Her Eleftherias Kourtali
According to Wood’s baseline scenario, after the outbreak of the war in Ukraine, the GDP of all the countries of the Europe and Middle East region (EMR) will be reduced by 2% compared to previous forecasts, while In a scenario of an oil jump to $ 120 a barrel and rising food prices, inflation is likely to double-digit this year.
In more detail, as Wood notes, in the light of Russia’s full attack on Ukraine, it is revising its forecasts. The size of the shock it considers “reasonable” is an average drop of 2 percentage points in real GDP growth this year, compared to its previous forecast, as a result of the inflation shock, and even sees a strong risk of shrinking the economy in 2023 to all countries. He also warns that there is a high risk of double-digit inflation this year, which will be reduced but will remain two to three times higher than the targets of central banks in 2023.
Thus, for Greece, it estimates that growth this year will be 2% from 4% previously forecast, which however will be one of the strongest in the eurozone as favorable financing prospects and significant improvements on the macroeconomic front will lead the country to overperformance. . For the Eurozone as a whole, growth will be 2% this year from 4% previously.
In terms of inflation, while before the invasion he estimated that in Greece it will be 8.4% this year and 3.2% in 2023, now based on the jump in oil to $ 120 and rising prices of food, estimates that it will jump to 14.7% in 2022 and in 2023 will decrease to 6.2%.

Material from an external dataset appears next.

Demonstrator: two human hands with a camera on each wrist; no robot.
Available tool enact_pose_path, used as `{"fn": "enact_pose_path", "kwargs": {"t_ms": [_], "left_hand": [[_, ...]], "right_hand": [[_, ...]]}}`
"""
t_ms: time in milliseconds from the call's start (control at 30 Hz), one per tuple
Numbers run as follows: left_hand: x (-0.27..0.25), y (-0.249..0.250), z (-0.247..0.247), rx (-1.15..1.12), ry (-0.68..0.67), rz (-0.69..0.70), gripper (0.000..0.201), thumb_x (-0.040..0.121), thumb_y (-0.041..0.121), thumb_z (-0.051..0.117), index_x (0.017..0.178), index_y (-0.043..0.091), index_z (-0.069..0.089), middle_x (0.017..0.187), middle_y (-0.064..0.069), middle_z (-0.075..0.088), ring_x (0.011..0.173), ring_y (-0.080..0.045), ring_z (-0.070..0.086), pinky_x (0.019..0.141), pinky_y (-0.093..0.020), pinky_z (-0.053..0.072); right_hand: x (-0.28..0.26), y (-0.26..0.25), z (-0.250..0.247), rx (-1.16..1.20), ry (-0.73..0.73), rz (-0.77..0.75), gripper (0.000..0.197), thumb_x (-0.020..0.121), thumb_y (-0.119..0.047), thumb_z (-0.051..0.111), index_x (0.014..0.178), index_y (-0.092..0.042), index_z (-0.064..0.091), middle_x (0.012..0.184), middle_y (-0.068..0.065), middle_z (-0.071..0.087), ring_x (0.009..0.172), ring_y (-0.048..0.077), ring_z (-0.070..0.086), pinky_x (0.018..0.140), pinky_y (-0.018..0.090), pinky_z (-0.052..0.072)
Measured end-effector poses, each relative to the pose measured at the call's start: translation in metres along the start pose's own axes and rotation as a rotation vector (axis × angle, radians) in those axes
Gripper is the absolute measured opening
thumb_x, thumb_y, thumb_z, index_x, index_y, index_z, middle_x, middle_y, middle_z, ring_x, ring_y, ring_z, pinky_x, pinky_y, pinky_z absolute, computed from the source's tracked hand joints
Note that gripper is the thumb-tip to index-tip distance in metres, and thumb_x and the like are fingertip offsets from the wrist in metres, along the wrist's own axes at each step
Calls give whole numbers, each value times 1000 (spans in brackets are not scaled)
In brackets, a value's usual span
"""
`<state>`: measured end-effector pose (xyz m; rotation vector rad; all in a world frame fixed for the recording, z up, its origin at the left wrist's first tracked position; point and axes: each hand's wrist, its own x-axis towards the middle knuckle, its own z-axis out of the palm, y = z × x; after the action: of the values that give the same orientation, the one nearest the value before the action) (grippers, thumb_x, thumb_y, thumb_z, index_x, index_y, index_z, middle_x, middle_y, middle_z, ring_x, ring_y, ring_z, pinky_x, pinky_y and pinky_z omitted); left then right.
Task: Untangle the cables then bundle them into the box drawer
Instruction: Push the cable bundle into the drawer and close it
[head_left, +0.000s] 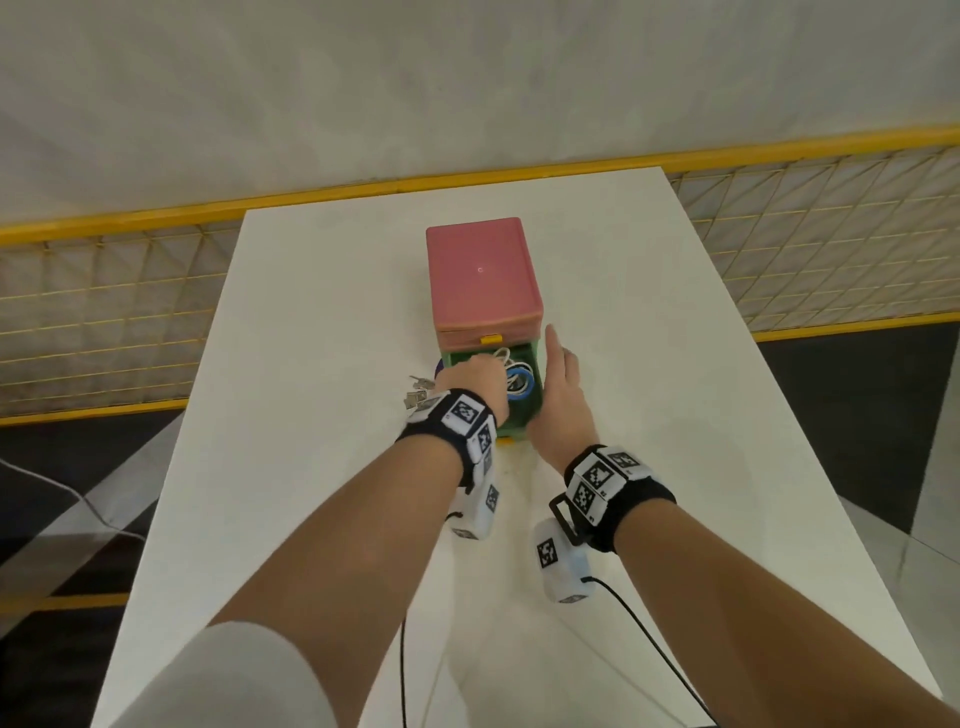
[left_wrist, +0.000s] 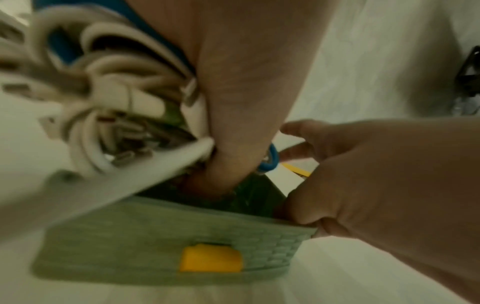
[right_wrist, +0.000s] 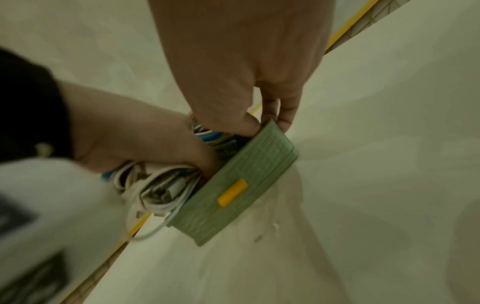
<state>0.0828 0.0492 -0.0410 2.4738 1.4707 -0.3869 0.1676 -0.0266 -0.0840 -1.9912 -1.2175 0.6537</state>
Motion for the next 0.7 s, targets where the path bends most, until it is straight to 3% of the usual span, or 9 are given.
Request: {"fn": "enact_pose_path", "kwargs": {"t_ms": [67, 100, 167, 267, 333, 433, 500, 600, 700], "left_hand": [[9, 8, 4, 18, -3, -59, 23, 89, 17, 59, 112, 12, 60, 112, -6, 65, 103, -27, 64, 82, -37, 47], [12, 12, 6, 34, -8, -82, 20, 92, 18, 55, 110, 15, 61, 112, -4, 65, 103, -26, 63, 84, -38, 46], [15, 18, 11, 125, -30, -108, 18, 95, 18, 48, 109, 19, 60, 109, -1, 64, 104, -25, 61, 89, -40, 43], [17, 21, 13, 334, -86, -60, 13, 93, 22, 47, 96, 19, 60, 97, 1, 62, 97, -24, 59, 97, -45, 35], [20, 17, 9, 398, -165, 17, 16, 91, 29, 51, 85, 16, 57, 93, 0, 63, 87, -23, 56, 90, -37, 38], [24, 10, 8, 321, -148, 95, 20, 91, 31, 57, 102, 16, 65, 99, -2, 65, 91, -22, 62, 73, -28, 36], [22, 8, 9, 292, -87, 99, 23, 90, 30, 59, 108, 17, 63, 106, -2, 66, 100, -22, 63, 72, -28, 37], [24, 11, 15, 175, -2, 42, 14, 90, 25, 56, 101, 20, 63, 103, 1, 68, 95, -20, 65, 67, -28, 39], [26, 14, 15, 164, -18, -7, 17, 90, 27, 54, 104, 21, 61, 106, 1, 66, 98, -20, 64, 70, -29, 40]], "right_hand": [[-3, 4, 1, -83, -37, -95, 86, 79, -3, 55, 149, -31, 14, 153, 0, 29, 111, 32, 52, 97, 46, 47], [-6, 6, 2, -148, -63, -136, 80, 82, -3, 51, 149, -33, 17, 156, -4, 27, 107, 29, 51, 97, 42, 46], [-7, 9, 1, -231, -93, -165, 72, 86, -5, 45, 148, -34, 22, 156, -7, 25, 93, 23, 46, 91, 35, 47], [-2, 10, 0, -321, -176, -157, 69, 89, -7, 45, 149, -29, 21, 157, -3, 24, 98, 28, 50, 90, 34, 44], [6, 8, -1, -383, -241, -147, 68, 90, -9, 47, 150, -26, 18, 157, -1, 23, 105, 31, 52, 93, 33, 43], [15, 8, -1, -402, -299, -95, 70, 90, -10, 50, 150, -26, 18, 157, -2, 24, 111, 31, 52, 94, 33, 43], [15, 10, -3, -388, -309, -98, 75, 88, -8, 51, 150, -28, 15, 158, -4, 21, 112, 30, 53, 94, 33, 44], [8, 12, -5, -315, -281, -164, 80, 87, -14, 55, 150, -33, 9, 159, -9, 12, 108, 28, 55, 94, 36, 47], [13, 6, -8, -369, -321, -151, 77, 89, -16, 54, 151, -29, 11, 159, -7, 11, 113, 31, 55, 96, 37, 46]]}}
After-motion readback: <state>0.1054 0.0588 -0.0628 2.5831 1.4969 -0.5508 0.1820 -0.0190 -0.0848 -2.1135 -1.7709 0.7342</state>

In the Eurozone, from 5.8% it saw before, this year it will jump to 11.7% and in 2023 to 5.8% from 3.9% before. In Germany it will reach 11.6% this year and 6.5% in 2023, from 6.1% and 3.5% before.
The oil shock has a faster negative impact than in the past, but it will still be quite slow. According to Wood, past experience suggests that oil price crises erode GDP growth gradually over time, usually with a full impact in three years.
This, in her view, is due to the fact that many of the increases in energy prices were a result of strong demand, which is linked to strong credit expansion. This time the shock is due to both the demand and the reflection of geopolitical challenges, and the constraints imposed by the green transition.
In addition, it is reasonable – if not unlikely – that the Russia-Ukraine conflict would significantly affect the two countries’ food exports over a potentially long period of time, and this would be a further shock to inflation.
We are in a time of high, persistent inflation, as Wood notes. “We see plenty of signs that inflation will be high in the future – on average,” he said.
First, commodity prices are rising due to the digital and green transition.
Second, energy / food inequality and high inflation provoke social and political discontent that has historically been met with loose credit standards and fiscal transfers, which have ultimately led to major currency devaluations. In her view, history will repeat itself, but with the added reversal that, in the current financial balance, another path is the inflated asset prices due to QE. This in itself is a form of cost boost inflation.
Thirdly, after 2008, Europe liberalized employment contracts, which contributed to low inflation for a long time. If inflation is not going to be reliably very low, then some form of adjustment or more frequent alignment of wages with the cost of living becomes very likely. Again, this is a source of inflation.
Wood estimates that oil could jump to $ 120 a barrel and food inflation could rise by 1%. According to him, the guidance he gives on oil prices, aims to signal where he believes that energy prices could move, on average, due to the digital and green transition.